Task requirements
Only the lines containing "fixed" should appear in the answer, copied from the listing below.
### Data to examine
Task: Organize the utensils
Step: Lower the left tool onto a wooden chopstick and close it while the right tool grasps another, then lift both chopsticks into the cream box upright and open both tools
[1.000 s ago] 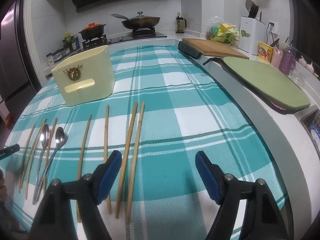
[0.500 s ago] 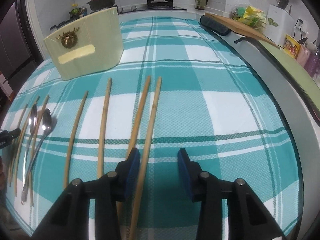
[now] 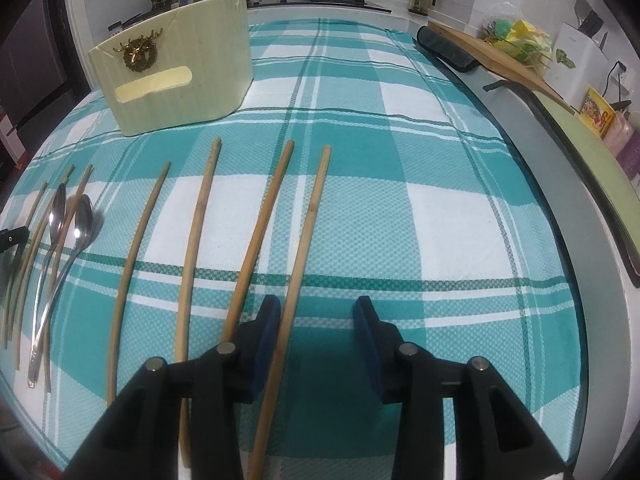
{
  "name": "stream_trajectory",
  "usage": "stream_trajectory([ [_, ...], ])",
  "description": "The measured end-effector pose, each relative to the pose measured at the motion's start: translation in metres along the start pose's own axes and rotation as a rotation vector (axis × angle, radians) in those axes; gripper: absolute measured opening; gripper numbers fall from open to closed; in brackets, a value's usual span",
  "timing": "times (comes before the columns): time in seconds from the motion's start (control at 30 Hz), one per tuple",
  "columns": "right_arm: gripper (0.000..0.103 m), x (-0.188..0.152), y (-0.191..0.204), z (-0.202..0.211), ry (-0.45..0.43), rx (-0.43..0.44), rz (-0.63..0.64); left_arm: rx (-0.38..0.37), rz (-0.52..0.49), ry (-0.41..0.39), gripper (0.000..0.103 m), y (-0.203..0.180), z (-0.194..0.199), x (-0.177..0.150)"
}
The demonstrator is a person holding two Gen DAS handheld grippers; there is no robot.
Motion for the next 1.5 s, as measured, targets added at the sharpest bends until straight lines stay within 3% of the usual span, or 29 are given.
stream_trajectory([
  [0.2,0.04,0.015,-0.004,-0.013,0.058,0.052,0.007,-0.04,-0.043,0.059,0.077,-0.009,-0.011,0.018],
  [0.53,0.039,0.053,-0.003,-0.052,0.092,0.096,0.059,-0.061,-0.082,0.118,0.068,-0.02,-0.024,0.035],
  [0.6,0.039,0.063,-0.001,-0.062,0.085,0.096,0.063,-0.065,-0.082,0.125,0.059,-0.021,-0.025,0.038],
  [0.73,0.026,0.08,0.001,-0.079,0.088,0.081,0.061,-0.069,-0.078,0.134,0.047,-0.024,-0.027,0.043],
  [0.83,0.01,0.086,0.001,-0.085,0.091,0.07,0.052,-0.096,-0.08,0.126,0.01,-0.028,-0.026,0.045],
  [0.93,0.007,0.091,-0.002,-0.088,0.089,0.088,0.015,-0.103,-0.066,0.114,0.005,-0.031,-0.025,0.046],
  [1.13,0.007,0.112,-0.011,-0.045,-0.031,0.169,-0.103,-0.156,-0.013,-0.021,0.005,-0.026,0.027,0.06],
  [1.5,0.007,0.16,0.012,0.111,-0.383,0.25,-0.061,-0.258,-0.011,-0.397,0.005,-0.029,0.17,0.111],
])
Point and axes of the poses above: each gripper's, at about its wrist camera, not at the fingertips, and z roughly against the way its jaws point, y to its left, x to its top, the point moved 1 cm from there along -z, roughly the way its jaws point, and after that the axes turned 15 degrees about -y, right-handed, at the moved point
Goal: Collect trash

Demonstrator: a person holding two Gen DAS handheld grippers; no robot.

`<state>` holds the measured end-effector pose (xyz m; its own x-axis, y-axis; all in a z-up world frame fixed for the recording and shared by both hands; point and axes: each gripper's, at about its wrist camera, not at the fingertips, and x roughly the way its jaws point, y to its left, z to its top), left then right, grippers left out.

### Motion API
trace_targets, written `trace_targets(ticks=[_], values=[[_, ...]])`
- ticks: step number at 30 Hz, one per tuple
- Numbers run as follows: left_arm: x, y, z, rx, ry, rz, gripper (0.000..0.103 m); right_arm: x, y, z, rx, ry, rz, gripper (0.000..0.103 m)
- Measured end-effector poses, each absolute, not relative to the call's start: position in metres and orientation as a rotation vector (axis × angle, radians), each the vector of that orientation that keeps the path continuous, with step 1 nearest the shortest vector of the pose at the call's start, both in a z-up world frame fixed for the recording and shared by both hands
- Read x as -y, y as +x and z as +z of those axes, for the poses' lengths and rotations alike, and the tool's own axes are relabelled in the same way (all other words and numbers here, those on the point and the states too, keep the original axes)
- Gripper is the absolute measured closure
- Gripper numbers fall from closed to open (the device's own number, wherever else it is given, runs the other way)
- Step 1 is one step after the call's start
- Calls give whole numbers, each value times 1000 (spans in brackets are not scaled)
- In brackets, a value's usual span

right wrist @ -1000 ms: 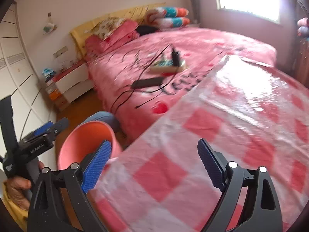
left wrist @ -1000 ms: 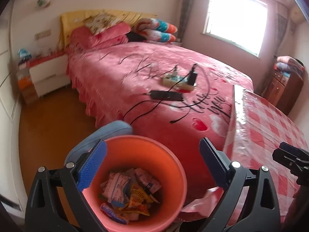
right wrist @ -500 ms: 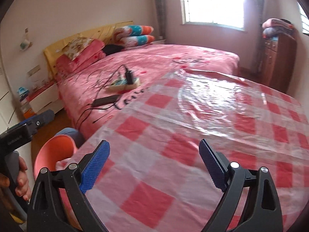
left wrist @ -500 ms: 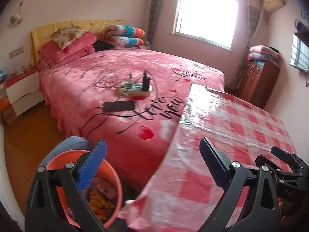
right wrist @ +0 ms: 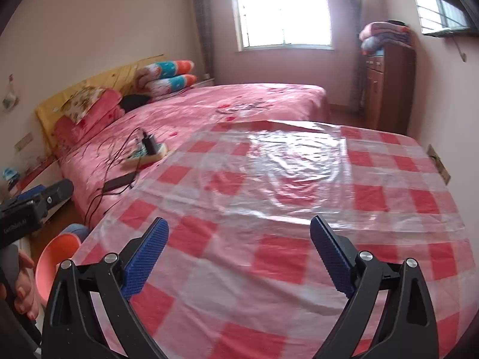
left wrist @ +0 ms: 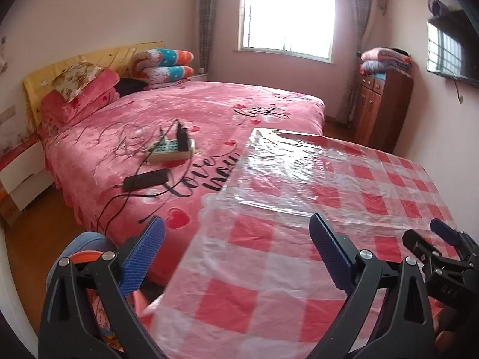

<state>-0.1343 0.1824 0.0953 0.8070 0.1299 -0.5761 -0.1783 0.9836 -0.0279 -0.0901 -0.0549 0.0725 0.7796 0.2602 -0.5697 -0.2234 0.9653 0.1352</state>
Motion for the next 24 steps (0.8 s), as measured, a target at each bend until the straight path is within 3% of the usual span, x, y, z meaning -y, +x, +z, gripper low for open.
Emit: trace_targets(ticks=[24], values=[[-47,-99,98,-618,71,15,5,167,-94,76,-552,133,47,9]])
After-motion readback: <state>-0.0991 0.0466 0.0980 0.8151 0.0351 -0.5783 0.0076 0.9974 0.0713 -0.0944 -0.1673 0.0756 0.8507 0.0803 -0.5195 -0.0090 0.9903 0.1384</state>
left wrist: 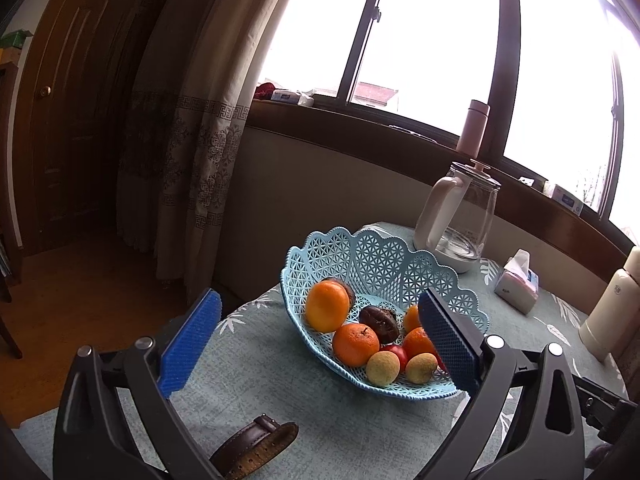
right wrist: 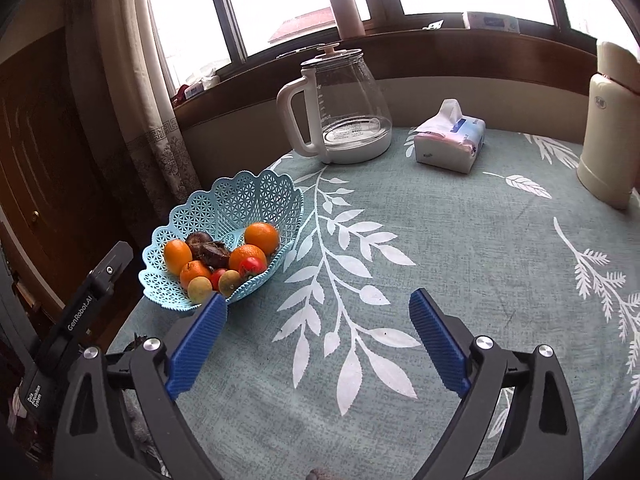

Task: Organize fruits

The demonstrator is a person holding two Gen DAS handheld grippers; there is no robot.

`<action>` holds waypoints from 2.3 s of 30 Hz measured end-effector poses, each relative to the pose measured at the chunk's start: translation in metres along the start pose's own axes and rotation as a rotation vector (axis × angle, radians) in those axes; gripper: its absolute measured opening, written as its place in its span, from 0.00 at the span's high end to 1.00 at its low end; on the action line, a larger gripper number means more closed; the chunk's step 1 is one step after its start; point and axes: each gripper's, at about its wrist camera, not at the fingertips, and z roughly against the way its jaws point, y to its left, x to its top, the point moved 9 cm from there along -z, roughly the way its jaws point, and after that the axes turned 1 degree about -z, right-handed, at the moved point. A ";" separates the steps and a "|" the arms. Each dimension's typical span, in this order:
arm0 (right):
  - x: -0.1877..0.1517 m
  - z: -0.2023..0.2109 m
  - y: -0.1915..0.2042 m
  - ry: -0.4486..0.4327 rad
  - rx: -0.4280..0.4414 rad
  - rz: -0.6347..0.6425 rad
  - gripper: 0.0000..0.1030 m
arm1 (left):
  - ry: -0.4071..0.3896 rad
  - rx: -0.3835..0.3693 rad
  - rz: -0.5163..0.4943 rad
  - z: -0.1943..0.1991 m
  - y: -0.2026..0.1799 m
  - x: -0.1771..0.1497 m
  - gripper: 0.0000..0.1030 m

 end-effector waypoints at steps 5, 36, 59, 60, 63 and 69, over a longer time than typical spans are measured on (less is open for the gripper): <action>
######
Task answer
`<state>` holds the measured end-effector pose (xyz m; its own x-axis, y-axis; all in a z-up world frame fixed for the recording and shared by both hands; point and axes: each gripper's, at about its wrist camera, not at the fingertips, and x roughly the way its jaws point, y to its left, z to its top), left then right, grippers left out.
- Measured end-effector poses, each absolute, not relative to the call's start: position in metres and orientation as a rotation vector (axis × angle, radians), each the vector of that orientation that keeps the path continuous, with step 1 nearest the shortest vector of the pose at the call's start, both in a z-up world frame fixed for the recording and shared by both hands

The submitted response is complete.